Could you please find each line in the records that contains the word "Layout" and copy it?

------ DATA

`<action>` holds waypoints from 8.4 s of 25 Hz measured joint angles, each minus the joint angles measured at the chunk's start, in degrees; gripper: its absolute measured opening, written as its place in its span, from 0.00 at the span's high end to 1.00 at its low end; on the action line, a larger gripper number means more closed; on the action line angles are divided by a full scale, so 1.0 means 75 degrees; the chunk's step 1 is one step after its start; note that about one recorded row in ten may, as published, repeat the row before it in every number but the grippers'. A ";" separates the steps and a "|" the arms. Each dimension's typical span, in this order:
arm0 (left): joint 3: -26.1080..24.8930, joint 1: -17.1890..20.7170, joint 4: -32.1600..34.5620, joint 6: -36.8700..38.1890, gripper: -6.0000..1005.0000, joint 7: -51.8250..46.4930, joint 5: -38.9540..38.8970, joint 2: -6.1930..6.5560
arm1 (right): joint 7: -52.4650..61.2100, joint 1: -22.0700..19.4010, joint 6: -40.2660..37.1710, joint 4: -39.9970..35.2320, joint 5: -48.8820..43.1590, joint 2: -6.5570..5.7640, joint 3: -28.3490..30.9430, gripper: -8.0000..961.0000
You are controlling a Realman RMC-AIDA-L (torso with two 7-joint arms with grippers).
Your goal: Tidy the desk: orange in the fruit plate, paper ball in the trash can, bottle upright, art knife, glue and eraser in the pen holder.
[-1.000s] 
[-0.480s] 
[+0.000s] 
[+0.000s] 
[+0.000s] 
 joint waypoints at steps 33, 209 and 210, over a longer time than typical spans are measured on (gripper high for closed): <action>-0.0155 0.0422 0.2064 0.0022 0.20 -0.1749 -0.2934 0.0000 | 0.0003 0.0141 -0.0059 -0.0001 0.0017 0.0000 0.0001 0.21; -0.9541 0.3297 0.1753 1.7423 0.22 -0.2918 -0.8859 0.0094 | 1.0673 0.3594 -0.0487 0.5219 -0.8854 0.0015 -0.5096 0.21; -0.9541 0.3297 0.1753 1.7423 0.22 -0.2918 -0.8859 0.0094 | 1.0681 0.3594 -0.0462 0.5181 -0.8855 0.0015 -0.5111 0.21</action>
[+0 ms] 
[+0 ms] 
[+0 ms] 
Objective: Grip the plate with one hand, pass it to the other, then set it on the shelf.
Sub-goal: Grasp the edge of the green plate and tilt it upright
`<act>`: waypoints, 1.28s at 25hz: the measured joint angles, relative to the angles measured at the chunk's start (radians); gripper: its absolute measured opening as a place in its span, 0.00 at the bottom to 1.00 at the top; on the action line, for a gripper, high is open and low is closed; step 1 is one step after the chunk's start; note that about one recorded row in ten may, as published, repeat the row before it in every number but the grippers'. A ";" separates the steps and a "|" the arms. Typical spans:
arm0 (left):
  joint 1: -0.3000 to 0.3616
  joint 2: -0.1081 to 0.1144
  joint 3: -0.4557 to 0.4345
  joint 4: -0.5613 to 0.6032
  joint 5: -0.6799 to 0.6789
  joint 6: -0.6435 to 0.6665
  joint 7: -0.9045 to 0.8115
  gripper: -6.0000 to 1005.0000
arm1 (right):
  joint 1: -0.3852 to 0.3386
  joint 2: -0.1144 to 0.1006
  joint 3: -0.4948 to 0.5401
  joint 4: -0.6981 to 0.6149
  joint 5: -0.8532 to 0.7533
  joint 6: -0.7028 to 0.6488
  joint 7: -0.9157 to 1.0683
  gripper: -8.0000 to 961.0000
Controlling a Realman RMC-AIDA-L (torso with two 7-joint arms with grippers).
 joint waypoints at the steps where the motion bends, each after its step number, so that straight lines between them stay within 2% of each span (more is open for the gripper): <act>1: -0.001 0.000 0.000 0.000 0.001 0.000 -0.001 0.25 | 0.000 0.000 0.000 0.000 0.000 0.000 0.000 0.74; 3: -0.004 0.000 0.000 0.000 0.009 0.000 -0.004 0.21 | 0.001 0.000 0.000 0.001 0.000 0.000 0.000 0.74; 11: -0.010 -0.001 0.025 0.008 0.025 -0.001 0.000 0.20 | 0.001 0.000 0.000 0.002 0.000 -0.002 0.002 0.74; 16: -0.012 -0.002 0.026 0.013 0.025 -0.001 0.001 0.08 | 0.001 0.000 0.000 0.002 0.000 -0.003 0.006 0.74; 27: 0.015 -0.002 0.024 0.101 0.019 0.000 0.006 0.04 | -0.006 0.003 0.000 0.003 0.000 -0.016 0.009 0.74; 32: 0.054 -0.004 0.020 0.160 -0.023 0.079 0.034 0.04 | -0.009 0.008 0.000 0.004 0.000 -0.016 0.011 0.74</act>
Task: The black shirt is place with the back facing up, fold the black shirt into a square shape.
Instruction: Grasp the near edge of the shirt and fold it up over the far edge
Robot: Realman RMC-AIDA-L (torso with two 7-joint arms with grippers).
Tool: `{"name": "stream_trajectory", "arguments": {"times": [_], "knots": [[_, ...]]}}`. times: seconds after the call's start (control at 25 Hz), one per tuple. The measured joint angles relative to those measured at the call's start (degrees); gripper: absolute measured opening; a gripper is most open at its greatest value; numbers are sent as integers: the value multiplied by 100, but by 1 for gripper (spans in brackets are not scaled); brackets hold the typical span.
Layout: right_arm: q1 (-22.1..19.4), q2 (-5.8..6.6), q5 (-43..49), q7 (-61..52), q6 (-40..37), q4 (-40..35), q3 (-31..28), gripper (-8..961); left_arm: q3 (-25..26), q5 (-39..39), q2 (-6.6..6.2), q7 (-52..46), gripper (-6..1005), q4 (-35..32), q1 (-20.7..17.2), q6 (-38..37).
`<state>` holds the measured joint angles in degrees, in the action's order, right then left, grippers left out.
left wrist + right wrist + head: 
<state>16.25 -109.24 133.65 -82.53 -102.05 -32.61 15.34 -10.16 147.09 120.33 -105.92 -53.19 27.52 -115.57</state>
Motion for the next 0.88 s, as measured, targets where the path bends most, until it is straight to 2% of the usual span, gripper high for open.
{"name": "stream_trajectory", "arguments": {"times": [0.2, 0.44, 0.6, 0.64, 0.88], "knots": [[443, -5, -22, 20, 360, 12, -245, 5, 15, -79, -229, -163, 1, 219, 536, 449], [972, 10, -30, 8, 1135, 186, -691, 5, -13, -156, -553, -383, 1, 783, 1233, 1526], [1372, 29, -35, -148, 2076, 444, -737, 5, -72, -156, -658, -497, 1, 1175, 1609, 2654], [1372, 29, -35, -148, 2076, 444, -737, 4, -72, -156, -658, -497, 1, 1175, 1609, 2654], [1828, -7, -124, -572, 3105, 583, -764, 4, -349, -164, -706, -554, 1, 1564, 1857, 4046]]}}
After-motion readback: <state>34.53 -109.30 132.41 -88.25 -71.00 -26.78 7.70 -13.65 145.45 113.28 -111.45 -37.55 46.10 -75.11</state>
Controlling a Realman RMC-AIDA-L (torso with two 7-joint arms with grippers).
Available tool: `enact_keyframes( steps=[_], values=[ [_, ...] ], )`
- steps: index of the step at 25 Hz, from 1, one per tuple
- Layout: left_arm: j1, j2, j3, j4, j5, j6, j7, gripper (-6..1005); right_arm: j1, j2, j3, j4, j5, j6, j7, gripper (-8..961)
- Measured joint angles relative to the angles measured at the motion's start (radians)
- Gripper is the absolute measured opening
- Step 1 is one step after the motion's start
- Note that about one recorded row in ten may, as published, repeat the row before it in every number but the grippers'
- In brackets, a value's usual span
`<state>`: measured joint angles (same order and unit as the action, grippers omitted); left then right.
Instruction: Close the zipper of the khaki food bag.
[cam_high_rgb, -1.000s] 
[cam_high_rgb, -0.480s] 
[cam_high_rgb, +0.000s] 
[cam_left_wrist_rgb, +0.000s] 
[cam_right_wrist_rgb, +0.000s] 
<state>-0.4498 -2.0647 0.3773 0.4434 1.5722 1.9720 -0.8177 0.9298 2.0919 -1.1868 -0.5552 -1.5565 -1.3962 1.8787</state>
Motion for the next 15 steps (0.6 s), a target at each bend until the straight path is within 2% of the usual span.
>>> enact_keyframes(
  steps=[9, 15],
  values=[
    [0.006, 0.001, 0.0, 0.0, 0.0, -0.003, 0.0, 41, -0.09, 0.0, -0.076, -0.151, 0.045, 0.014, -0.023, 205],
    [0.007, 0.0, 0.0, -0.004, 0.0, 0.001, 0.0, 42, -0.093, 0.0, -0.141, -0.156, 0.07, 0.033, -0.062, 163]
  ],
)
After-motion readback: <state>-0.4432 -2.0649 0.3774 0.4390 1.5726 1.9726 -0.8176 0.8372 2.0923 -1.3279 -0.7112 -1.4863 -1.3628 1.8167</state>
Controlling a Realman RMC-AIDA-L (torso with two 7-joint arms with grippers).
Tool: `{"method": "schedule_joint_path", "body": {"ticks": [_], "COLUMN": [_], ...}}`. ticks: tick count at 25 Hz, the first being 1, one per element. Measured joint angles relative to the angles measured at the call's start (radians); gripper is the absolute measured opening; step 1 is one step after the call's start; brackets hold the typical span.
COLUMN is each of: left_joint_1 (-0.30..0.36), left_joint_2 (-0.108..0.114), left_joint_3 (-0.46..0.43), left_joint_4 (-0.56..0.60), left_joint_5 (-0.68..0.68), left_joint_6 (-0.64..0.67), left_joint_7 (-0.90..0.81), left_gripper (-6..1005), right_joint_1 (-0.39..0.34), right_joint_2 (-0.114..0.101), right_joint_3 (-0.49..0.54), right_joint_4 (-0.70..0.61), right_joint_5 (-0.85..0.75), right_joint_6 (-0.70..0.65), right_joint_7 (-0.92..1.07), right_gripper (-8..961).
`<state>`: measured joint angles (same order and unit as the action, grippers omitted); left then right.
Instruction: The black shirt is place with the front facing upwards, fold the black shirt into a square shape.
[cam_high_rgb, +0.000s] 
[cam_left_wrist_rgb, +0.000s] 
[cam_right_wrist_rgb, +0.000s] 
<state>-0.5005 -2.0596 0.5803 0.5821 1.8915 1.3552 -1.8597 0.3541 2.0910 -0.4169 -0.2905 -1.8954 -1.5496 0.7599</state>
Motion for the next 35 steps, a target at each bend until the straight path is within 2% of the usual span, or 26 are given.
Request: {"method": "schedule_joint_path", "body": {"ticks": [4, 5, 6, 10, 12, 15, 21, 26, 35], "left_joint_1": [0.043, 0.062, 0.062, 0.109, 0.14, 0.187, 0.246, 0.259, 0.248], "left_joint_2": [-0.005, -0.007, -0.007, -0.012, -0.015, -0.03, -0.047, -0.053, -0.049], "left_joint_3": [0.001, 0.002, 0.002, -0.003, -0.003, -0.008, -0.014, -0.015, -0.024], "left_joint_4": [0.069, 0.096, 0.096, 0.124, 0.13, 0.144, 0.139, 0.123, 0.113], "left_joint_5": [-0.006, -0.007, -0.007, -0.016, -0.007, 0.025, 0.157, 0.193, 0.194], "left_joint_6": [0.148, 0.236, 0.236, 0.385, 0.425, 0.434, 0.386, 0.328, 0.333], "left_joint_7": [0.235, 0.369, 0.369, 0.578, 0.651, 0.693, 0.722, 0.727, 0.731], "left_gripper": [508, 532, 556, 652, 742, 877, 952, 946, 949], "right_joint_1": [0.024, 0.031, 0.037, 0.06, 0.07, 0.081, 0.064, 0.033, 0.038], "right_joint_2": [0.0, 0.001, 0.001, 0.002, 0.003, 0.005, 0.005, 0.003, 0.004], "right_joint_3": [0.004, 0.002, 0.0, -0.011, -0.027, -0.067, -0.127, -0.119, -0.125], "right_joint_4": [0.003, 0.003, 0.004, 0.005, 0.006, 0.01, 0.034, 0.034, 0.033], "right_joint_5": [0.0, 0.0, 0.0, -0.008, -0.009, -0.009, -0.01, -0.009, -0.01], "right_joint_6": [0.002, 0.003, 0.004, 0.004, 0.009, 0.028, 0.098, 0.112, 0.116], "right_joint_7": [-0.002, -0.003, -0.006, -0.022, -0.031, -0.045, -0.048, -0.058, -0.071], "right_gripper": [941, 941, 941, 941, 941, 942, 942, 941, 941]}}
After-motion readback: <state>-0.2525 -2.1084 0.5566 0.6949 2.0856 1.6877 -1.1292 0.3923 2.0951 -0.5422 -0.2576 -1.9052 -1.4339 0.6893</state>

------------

◆ **RESULT FOR THIS EXERCISE**
Layout: right_arm: q1 (-22.1..19.4), q2 (-5.8..6.6), q5 (-43..49), q7 (-61..52), q6 (-40..37), q4 (-40..35), q3 (-31..28), gripper (-8..961); left_arm: q3 (-25..26), q5 (-39..39), q2 (-6.6..6.2), q7 (-52..46), gripper (-6..1005), q4 (-35..32), q1 (-20.7..17.2), q6 (-38..37).
- Layout: left_arm: j1, j2, j3, j4, j5, j6, j7, gripper (-6..1005); right_arm: j1, j2, j3, j4, j5, j6, j7, gripper (-8..961)

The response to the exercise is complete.